Multi-Scale and Multimodal Species Distribution Modeling

Nina van Tiel,Robin Zbinden,Emanuele Dalsasso,Benjamin Kellenberger,Loïc Pellissier,Devis Tuia
2024-11-06
Abstract:Species distribution models (SDMs) aim to predict the distribution of species by relating occurrence data with environmental variables. Recent applications of deep learning to SDMs have enabled new avenues, specifically the inclusion of spatial data (environmental rasters, satellite images) as model predictors, allowing the model to consider the spatial context around each species' observations. However, the appropriate spatial extent of the images is not straightforward to determine and may affect the performance of the model, as scale is recognized as an important factor in SDMs. We develop a modular structure for SDMs that allows us to test the effect of scale in both single- and multi-scale settings. Furthermore, our model enables different scales to be considered for different modalities, using a late fusion approach. Results on the GeoLifeCLEF 2023 benchmark indicate that considering multimodal data and learning multi-scale representations leads to more accurate models.
Machine Learning
What problem does this paper attempt to address?
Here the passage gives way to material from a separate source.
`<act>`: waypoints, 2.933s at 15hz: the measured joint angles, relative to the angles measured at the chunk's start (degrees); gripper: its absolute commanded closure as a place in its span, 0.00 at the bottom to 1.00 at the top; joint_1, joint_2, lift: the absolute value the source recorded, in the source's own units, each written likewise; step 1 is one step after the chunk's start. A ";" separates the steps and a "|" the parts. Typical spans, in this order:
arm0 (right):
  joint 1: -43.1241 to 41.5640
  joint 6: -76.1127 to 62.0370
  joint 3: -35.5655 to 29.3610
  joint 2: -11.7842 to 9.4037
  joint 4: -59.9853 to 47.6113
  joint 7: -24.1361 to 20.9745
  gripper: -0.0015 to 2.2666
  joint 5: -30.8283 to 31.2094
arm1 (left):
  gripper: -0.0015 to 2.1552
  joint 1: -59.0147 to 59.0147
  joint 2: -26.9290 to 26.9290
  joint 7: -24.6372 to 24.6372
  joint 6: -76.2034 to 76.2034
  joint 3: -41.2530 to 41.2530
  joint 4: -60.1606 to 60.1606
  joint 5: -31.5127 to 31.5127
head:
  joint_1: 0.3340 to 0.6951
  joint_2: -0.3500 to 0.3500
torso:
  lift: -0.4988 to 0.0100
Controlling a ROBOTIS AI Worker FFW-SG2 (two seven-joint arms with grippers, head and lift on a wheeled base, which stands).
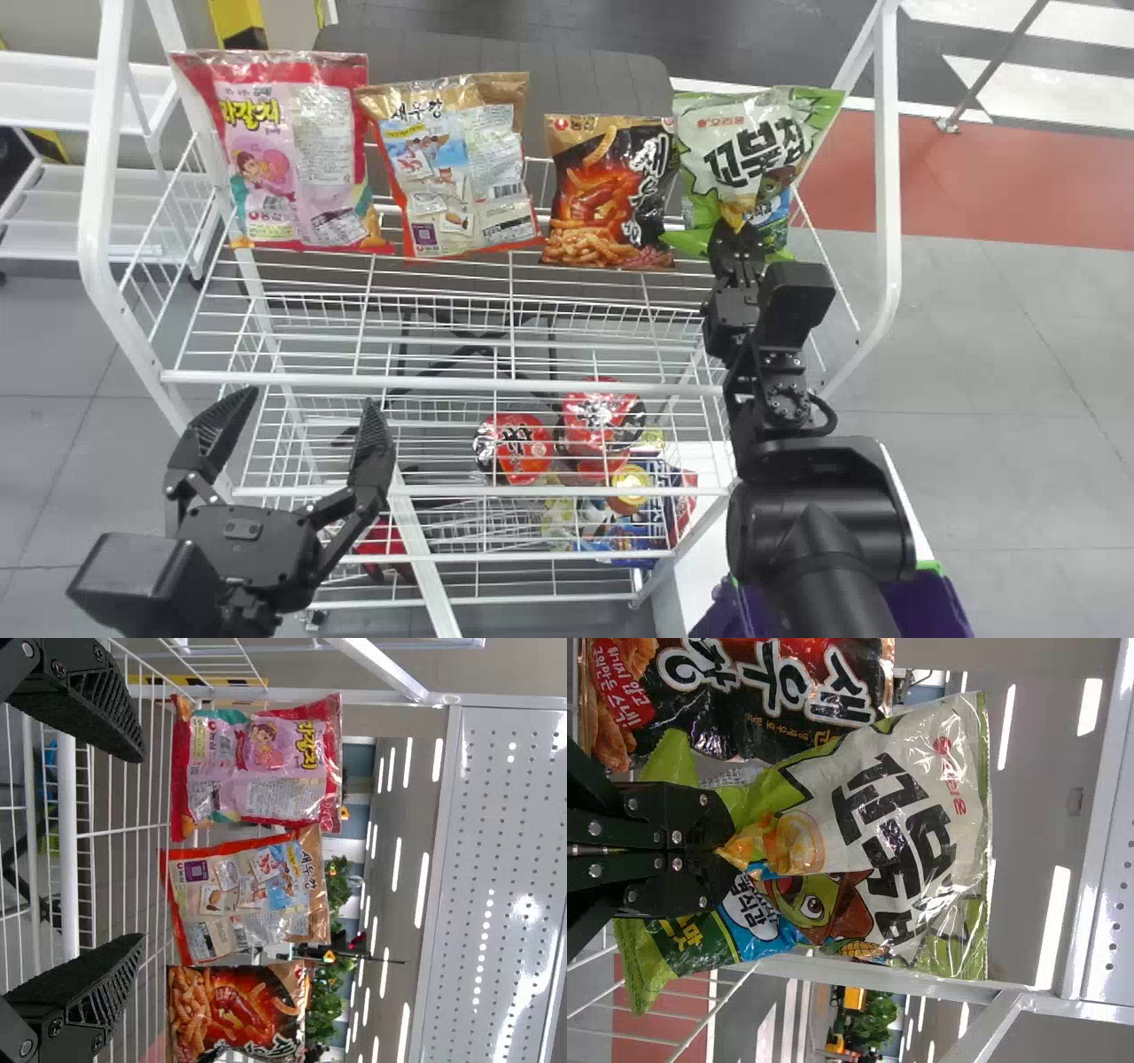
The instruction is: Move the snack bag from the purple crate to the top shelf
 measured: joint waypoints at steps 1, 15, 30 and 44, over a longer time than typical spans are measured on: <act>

The core problem that this paper attempts to solve is: How to effectively integrate multi - scale and multi - modal geospatial data in Species Distribution Models (SDMs) to improve model performance. Specifically, the author focuses on the following aspects: 1. **Influence of spatial scale**: - Research the influence of different spatial scales (i.e., the size of image patches) on model performance. - Explore whether the appropriate image patch size will affect the performance of the model, and whether this influence varies with species or environmental types. 2. **Fusion of multi - modal data**: - Combine different data sources (such as bioclimatic variables and satellite images), and take into account the different resolutions and scales of these data sources through the late fusion method. - Evaluate whether multi - modal data can improve the accuracy of the model. 3. **Application of deep learning**: - Use deep learning (especially Convolutional Neural Networks, CNNs) to process and analyze geospatial data. - Compare the performance differences between traditional SDM methods and deep - learning - based methods. ### Main research content - **Unimodal model**: Use bioclimatic variables and satellite images as inputs respectively to study the model performance at different scales. - **Multimodal model**: Combine bioclimatic variables and satellite images to explore the influence of multi - scale feature extraction on model performance. - **Experimental verification**: Use the GeoLifeCLEF 2023 benchmark data set for experiments to evaluate the performance of different models in species prediction. ### Key findings - **Small scale is more suitable for bioclimatic variables**: For bioclimatic variables, a smaller spatial scale (such as 1×1 pixel) usually performs best. - **Multi - scale improves the performance of satellite image models**: For satellite images, multi - scale models significantly improve the prediction performance. - **Multimodal models have the best effect**: Multimodal models that combine bioclimatic variables and satellite images show the best performance in both species - and site - level evaluations. Through these studies, the author has demonstrated the importance of multi - scale and multi - modal data in species distribution modeling and provided valuable references for future related research.